El gobierno federal ha prometido una vez más implementar un monitoreo riguroso sobre la refinería de Deer Park, ubicada en Texas, Estados Unidos. Esta instalación fue adquirida por Petróleos Mexicanos (Pemex) en 2022, y desde entonces ha sido objeto de múltiples promesas de supervisión que, según críticos, no se han cumplido a cabalidad.
Antecedentes de la adquisición
La compra de la refinería de Deer Park se concretó en enero de 2022, cuando Pemex adquirió el 50% de las acciones que poseía Shell, convirtiéndose en propietario único. La operación, valuada en aproximadamente 596 millones de dólares, fue presentada como una estrategia para fortalecer la capacidad de refinación de México y reducir la dependencia de importaciones de combustibles.
Promesas incumplidas
Desde entonces, funcionarios de la Secretaría de Energía y directivos de Pemex han asegurado en repetidas ocasiones que se establecería un sistema de monitoreo constante para garantizar la transparencia y eficiencia de la refinería. Sin embargo, organizaciones civiles y expertos en el sector energético señalan que dichas promesas no se han traducido en acciones concretas.
De acuerdo con documentos internos obtenidos por este medio, los informes de desempeño de Deer Park no se han publicado de manera regular, lo que genera dudas sobre la verdadera situación operativa y financiera de la planta. Además, se ha reportado que la refinería ha enfrentado problemas técnicos que han afectado su producción.
Nuevo compromiso gubernamental
Ante las críticas, el gobierno federal ha reiterado su compromiso de implementar un monitoreo más estricto. Durante una conferencia de prensa, el titular de la Secretaría de Energía afirmó que se establecerá un comité de vigilancia conformado por especialistas independientes y representantes de la Comisión Reguladora de Energía (CRE).
“Vamos a garantizar que Deer Park opere con los más altos estándares de eficiencia y transparencia. No escatimaremos recursos para que la refinería sea un orgullo para México”, declaró el funcionario.
Reacciones encontradas
Las declaraciones han generado reacciones divididas. Mientras que algunos legisladores del partido oficialista celebraron el anuncio, considerándolo un paso hacia la soberanía energética, otros actores políticos y analistas mostraron escepticismo. El diputado Juan Carlos Romero, del Partido Acción Nacional, señaló: “Ya hemos escuchado estas promesas antes. Necesitamos hechos, no palabras”.
Por su parte, la organización Mexicanos contra la Corrupción y la Impunidad (MCCI) exigió que el monitoreo sea público y accesible para la ciudadanía. “No basta con prometer; se debe rendir cuentas de manera periódica y verificable”, indicó un vocero de la asociación.
Implicaciones económicas
La refinería de Deer Park tiene una capacidad de procesamiento de 340 mil barriles diarios, lo que la convierte en una de las más importantes de Pemex en el extranjero. Su desempeño es crucial para las metas de producción de combustibles del gobierno mexicano, que busca alcanzar la autosuficiencia energética para 2024.

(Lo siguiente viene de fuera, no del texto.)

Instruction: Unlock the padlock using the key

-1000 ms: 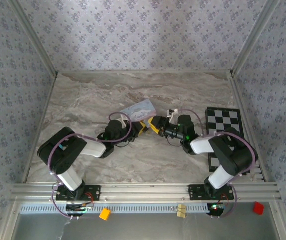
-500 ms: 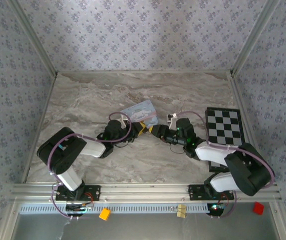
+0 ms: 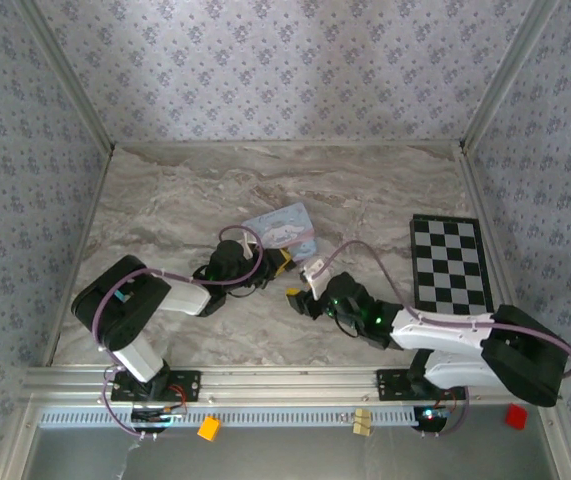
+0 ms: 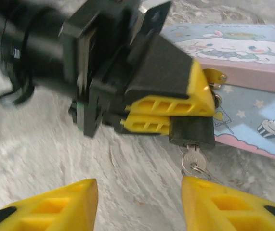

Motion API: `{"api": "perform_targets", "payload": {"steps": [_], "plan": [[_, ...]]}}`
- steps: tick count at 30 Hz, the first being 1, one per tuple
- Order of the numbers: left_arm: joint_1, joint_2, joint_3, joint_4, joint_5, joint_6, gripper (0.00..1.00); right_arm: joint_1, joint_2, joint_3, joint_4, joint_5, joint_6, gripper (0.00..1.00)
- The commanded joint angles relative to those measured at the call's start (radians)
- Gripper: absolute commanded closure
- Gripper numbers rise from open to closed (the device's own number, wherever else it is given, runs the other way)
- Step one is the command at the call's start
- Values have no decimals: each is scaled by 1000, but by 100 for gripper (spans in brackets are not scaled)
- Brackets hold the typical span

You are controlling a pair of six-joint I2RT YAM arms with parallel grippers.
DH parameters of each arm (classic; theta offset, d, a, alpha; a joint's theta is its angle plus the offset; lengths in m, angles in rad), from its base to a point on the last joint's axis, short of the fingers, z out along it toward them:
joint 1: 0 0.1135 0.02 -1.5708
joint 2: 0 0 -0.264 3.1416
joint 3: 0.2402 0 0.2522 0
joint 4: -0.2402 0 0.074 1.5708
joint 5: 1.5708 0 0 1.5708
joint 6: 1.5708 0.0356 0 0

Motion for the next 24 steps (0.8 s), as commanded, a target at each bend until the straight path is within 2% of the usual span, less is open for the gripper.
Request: {"api": "perform_targets", "payload": {"steps": [1, 7, 10, 16, 18, 24], "plan": [[9, -56, 26, -64, 21, 32, 100, 25, 59, -21, 123, 149, -269, 48], [12, -136, 45, -291, -5, 127, 100, 45, 174, -60, 284, 243, -341, 44], [13, -173, 45, -351, -26, 154, 100, 73, 255, -56, 349, 285, -359, 44], [19, -185, 45, -367, -20, 162, 100, 174, 455, -17, 557, 433, -445, 45], [19, -181, 35, -356, -19, 154, 100, 187, 496, -8, 616, 467, -443, 48], [24, -195, 17, -361, -29, 150, 100, 208, 538, -1, 680, 516, -426, 51]]}}
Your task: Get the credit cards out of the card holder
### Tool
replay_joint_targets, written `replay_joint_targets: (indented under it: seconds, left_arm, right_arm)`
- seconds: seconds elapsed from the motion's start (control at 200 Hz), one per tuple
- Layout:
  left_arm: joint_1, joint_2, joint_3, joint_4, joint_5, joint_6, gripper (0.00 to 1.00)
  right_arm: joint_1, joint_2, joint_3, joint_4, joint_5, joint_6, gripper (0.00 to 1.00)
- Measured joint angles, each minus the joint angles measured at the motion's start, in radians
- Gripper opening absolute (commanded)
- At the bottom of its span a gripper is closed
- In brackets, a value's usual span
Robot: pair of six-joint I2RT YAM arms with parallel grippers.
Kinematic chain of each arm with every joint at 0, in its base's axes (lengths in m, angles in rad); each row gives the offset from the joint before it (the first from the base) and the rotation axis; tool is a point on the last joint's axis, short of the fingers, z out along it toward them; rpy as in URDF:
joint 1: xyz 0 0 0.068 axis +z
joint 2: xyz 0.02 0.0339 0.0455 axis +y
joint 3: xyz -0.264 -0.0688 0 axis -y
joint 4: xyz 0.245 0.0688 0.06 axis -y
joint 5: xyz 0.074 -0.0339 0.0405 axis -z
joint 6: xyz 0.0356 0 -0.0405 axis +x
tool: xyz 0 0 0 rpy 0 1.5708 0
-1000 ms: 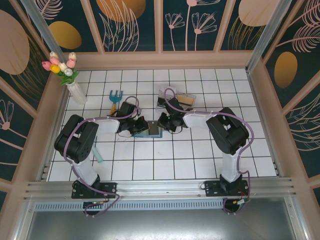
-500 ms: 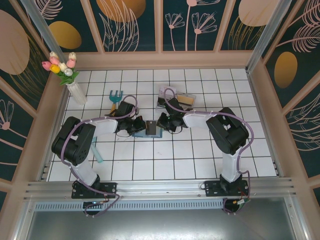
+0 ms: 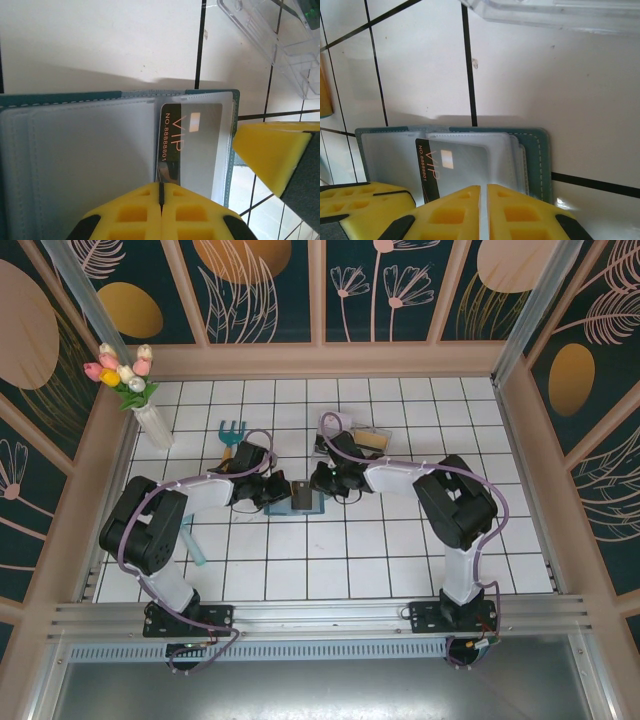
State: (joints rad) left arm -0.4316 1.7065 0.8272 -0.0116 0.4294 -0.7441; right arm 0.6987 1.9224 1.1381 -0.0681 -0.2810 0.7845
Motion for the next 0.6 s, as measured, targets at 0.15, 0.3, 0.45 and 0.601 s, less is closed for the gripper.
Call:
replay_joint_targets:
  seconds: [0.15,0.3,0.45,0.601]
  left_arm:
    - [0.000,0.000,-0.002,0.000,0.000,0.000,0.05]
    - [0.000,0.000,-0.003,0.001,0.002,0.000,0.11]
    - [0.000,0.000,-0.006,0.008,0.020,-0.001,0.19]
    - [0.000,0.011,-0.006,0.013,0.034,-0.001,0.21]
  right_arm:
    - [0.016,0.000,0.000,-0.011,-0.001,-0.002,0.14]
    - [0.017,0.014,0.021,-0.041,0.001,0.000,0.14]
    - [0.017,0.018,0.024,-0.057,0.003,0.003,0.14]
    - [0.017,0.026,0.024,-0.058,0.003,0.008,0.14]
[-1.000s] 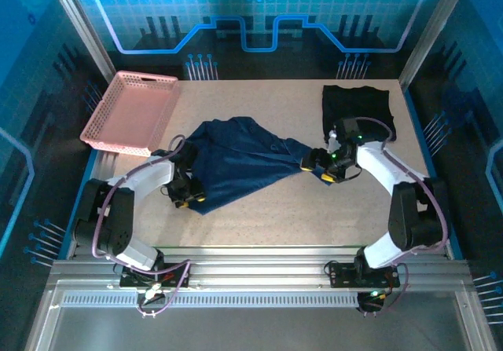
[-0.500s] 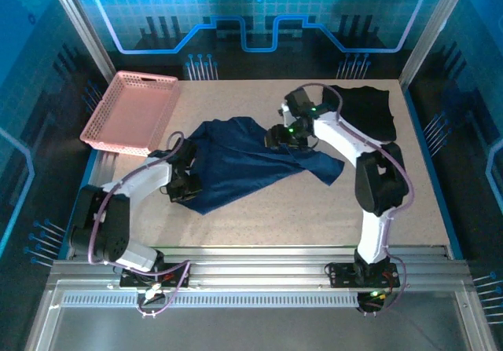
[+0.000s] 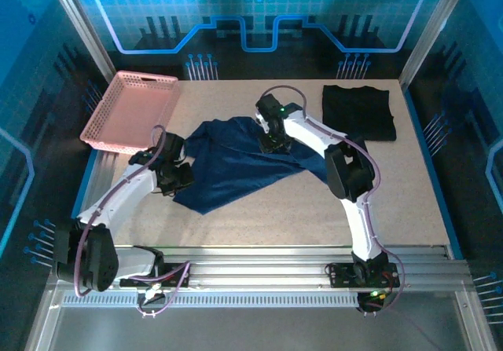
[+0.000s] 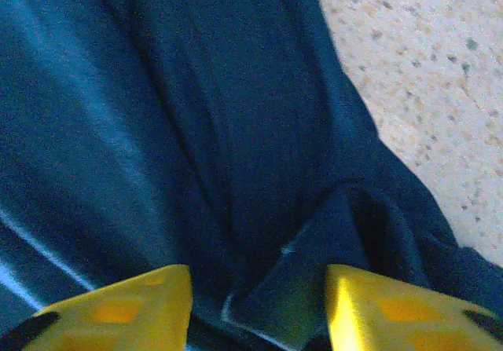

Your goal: Fold and stack the t-shirts

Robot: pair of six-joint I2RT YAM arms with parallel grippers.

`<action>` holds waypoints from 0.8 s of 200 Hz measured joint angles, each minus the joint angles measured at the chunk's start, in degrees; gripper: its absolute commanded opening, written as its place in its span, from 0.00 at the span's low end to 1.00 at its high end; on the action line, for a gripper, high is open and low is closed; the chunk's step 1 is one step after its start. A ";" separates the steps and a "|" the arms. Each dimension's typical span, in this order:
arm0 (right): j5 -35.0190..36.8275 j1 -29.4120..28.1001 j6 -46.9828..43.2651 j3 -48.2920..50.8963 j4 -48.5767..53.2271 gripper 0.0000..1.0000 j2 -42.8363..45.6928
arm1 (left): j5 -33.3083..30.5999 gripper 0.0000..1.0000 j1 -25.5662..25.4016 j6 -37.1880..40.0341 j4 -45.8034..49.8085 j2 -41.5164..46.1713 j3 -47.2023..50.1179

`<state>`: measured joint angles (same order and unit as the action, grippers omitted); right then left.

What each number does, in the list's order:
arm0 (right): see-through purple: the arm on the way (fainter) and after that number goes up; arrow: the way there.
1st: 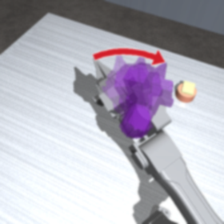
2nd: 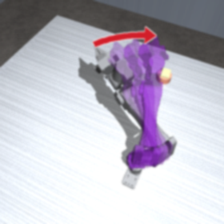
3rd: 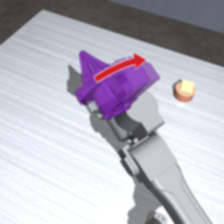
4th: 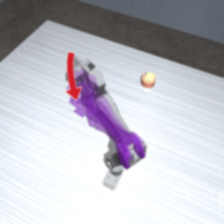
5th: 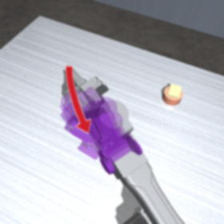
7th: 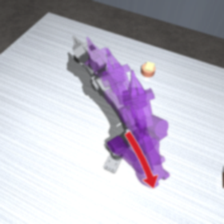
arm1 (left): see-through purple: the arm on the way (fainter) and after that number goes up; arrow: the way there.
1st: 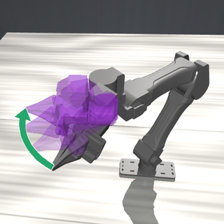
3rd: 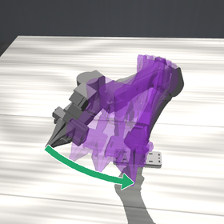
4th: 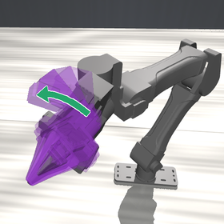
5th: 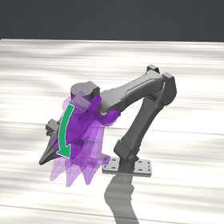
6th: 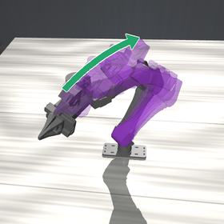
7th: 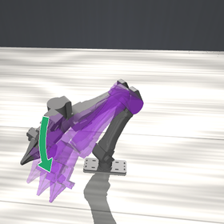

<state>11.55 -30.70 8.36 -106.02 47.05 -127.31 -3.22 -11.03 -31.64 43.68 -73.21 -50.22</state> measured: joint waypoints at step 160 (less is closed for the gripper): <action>-1.20 10.54 6.88 -16.11 3.39 0.13 3.30 | -3.23 0.32 0.04 -3.13 -11.50 -17.18 3.06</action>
<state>10.35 -20.16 15.25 -122.13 50.43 -124.01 -6.46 -10.98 -34.76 32.18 -90.39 -47.16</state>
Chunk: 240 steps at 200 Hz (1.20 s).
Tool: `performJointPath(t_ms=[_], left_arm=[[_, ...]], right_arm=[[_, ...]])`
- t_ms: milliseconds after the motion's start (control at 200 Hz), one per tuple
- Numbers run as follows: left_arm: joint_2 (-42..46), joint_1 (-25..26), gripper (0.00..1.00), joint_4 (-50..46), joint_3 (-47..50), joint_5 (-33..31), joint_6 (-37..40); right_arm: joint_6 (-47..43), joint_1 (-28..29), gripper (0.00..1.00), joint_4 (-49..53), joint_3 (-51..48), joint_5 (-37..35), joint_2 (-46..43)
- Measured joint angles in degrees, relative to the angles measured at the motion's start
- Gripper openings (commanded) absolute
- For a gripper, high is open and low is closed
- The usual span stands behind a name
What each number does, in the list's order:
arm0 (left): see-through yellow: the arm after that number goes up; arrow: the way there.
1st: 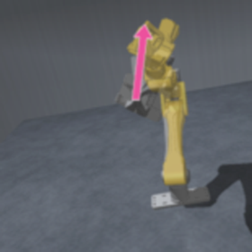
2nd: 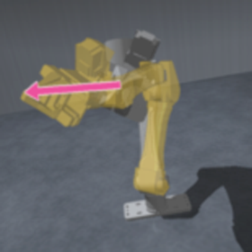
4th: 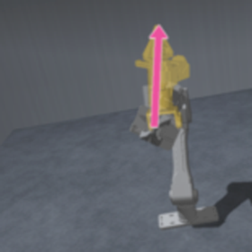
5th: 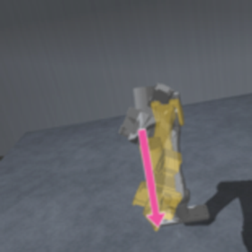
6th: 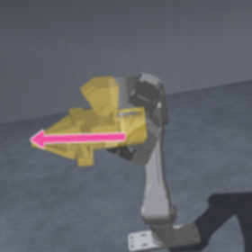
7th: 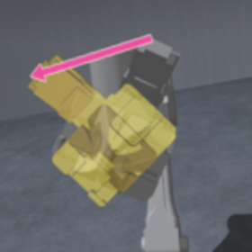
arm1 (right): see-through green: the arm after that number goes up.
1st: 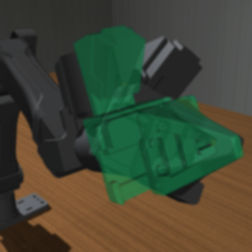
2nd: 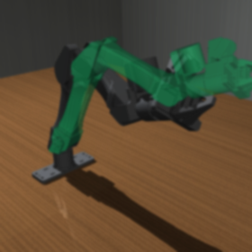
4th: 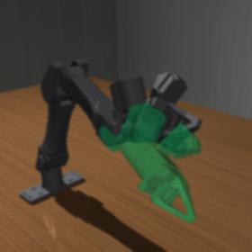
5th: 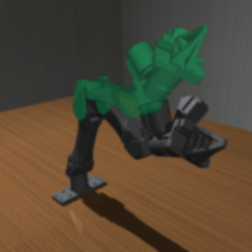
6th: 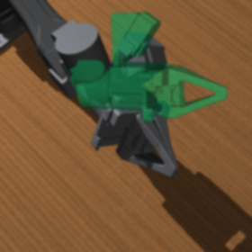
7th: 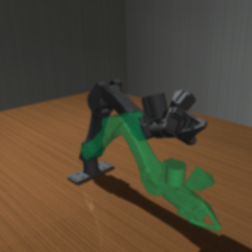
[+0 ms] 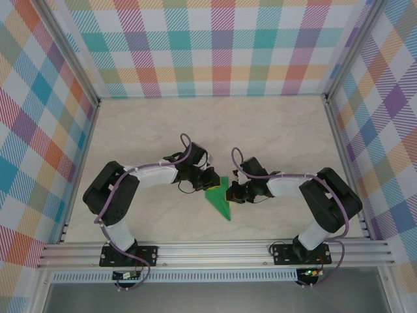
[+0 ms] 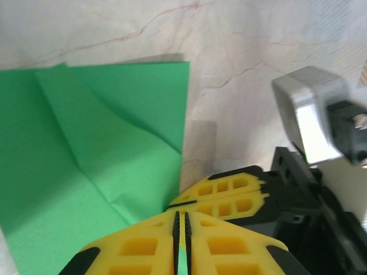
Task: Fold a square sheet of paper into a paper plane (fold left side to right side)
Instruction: Fourth fold the wing at the center of the table.
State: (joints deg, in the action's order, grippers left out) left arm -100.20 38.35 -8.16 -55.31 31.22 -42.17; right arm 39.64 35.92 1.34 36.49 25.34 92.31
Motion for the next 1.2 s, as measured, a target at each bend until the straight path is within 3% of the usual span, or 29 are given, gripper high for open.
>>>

Expertos advierten que, sin un monitoreo efectivo, la refinería podría generar pérdidas millonarias. Según datos de la Auditoría Superior de la Federación, Pemex ha reportado pérdidas por más de 10 mil millones de pesos en sus operaciones de refinación durante los últimos dos años.
Próximos pasos
El gobierno federal se ha comprometido a presentar un informe detallado sobre el estado de Deer Park en un plazo de 90 días. Asimismo, se anunció que se realizarán auditorías externas cada seis meses para evaluar el cumplimiento de los objetivos de producción y rentabilidad.
La sociedad civil y los medios de comunicación estarán atentos a que estas promesas no queden en el olvido, como ha ocurrido en ocasiones anteriores. El reto para el gobierno será demostrar que esta vez el monitoreo será real y efectivo.